Like some grizzled old-timer sitting on the porch of the homestead talking about the good old days, I think back to the first time I saw MTV and pity the prepubescents of today who didn’t have the luck to see, as I did, the wonder of MTV when it first aired. I was eight years old, alone in my living room, and somehow I knew that I was witnessing a tremendous event: a connection with something that just wasn’t accessible through after-school cartoons or Gilligan’s Island reruns. When I recall what I saw back then, I may remember some of the details wrong, but that doesn’t matter. It’s my perception of those early videos that creates the memory, that resonates in my tv-addled mind as the truth. And what I remember best are the images of women that I saw on MTV. I’m aware of those representations in a different way than I was in those first golden days when I sat glued to the small screen, clutching a handful of Fritos. What I say about these images now comes from filtering them through a screen of theory and history and related bullshit, but it still comes from what I saw back then. The women of MTV were not merely women; rather, they were on-screen archetypes of what a video-age woman could be, and they were indelibly printed on my young brain.

The Androgyne

By the time the first little MTV spaceman planted his flag on the screens of cable-blessed homes, androgyny in rock music was old news. This was, after all, the post glam-rock early 1980s. The New York Dolls, Patti Smith, David Bowie and many others had been praised up and down not only for their musical achievements but for their knack of appropriating/mocking the styles of the opposite sex. But the legions of suburban tykes lounging in our beanbag chairs in front of the tube didn’t know about that. All we knew was that there were a huge number of girly-looking guys staring out at us from the other side of the tv screen, and we were mesmerized. Through Adam Ant and Duran Duran, I absorbed the concept of androgyny unconsciously as I giggled dreamy-eyed over these grown men with made-up faces,these boys who looked too much like girls to be the “opposite” sex.
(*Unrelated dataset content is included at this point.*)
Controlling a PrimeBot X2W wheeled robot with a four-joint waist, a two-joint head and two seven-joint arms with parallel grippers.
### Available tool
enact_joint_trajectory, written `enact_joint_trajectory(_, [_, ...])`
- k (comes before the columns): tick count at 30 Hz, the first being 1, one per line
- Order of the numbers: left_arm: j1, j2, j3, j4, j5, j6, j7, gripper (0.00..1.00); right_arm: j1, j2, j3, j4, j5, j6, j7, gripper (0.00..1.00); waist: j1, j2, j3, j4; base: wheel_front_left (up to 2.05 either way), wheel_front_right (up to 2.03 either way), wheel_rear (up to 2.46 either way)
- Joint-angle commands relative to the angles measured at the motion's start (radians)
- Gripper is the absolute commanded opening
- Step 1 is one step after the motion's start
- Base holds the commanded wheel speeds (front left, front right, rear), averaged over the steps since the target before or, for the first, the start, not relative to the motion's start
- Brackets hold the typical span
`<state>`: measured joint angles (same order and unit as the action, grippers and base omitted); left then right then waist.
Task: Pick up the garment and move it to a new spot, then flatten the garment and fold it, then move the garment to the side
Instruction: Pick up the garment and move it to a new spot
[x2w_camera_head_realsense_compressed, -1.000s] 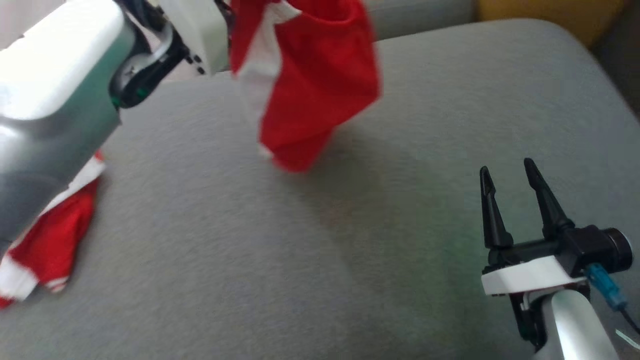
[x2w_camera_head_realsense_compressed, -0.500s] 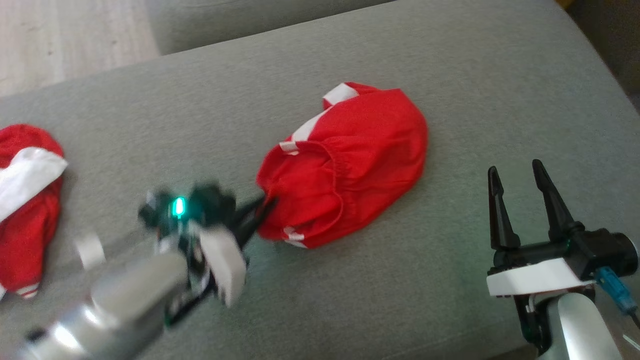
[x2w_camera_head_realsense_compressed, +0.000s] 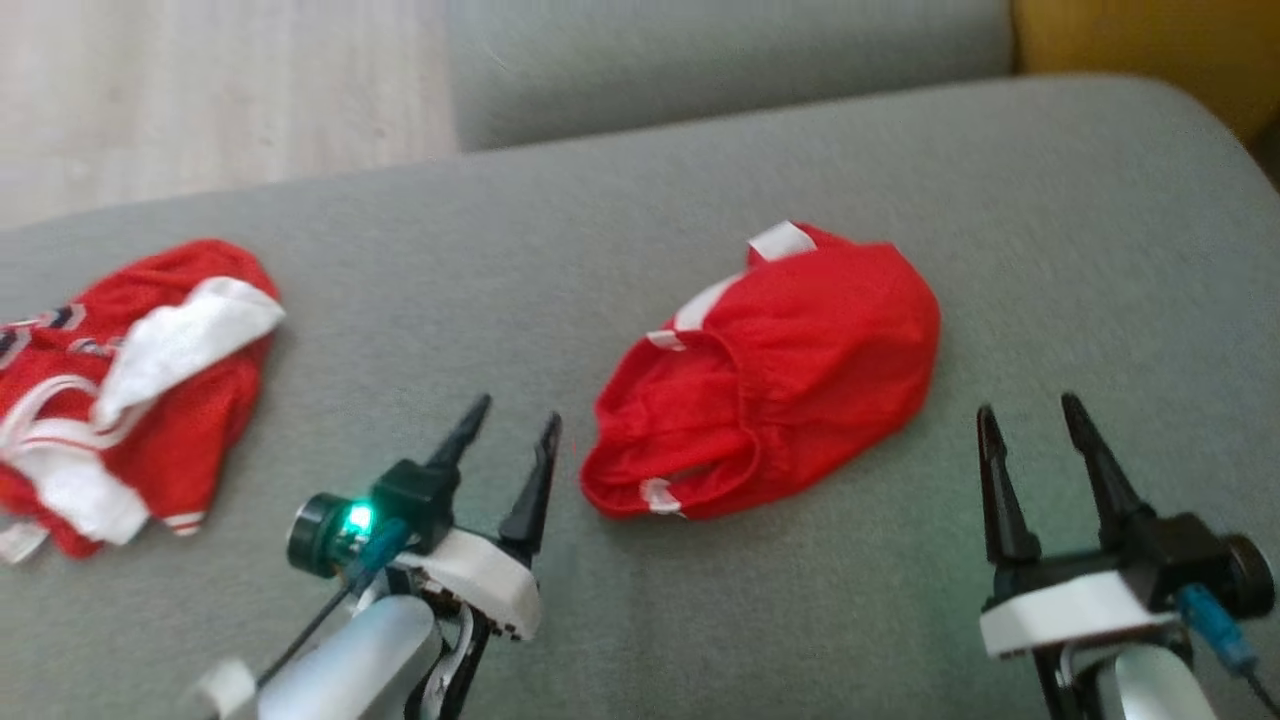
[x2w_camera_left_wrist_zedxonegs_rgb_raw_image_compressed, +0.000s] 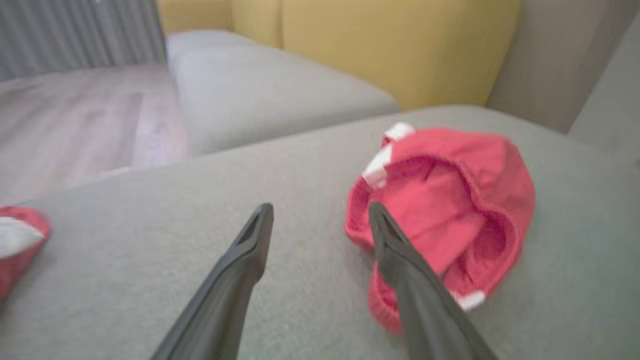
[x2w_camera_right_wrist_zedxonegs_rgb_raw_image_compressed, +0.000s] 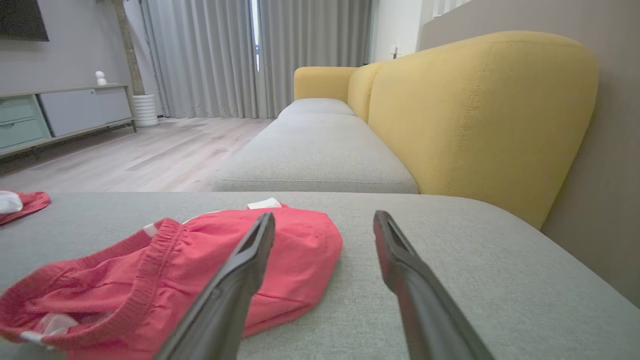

But then there were the actual girls: Joan Jett, who wore head-to-toe black leather and reveled in crunchy cock-rock riffs in her video for “I Love Rock n’ Roll;” skinny, imperious Chrissie Hynde of the Pretenders. These women’s physical images incorporated a litany of bad-boy references, from pre-zirconium Elvis to Marlon Brando to Keith Richards. They were appropriating the style of men whose blatant sexuality made them “dangerous.” Not so much rejecting femininity as cloaking it in the historical acceptibility of male rebellion, these women were insinuating themselves into the badass canon. I didn’t consciously think that they looked like boys, but when I saw the video for the Pretenders’ “Brass in Pocket” I thought that Chrissie Hynde in a waitresses’ uniform was all wrong. And the end of the video, when she runs out of the diner and hops on the the tough guy’s motorcycle—well, that was all wrong too. Anyone who had seen “Tattooed Love Boys” knew that Chrissie would never let her ass be grabbed by a customer and then go for a ride on his hog. She’d get on her own motorcycle and peel out of the diner parking lot, spraying that loser with a mouthful of gravel.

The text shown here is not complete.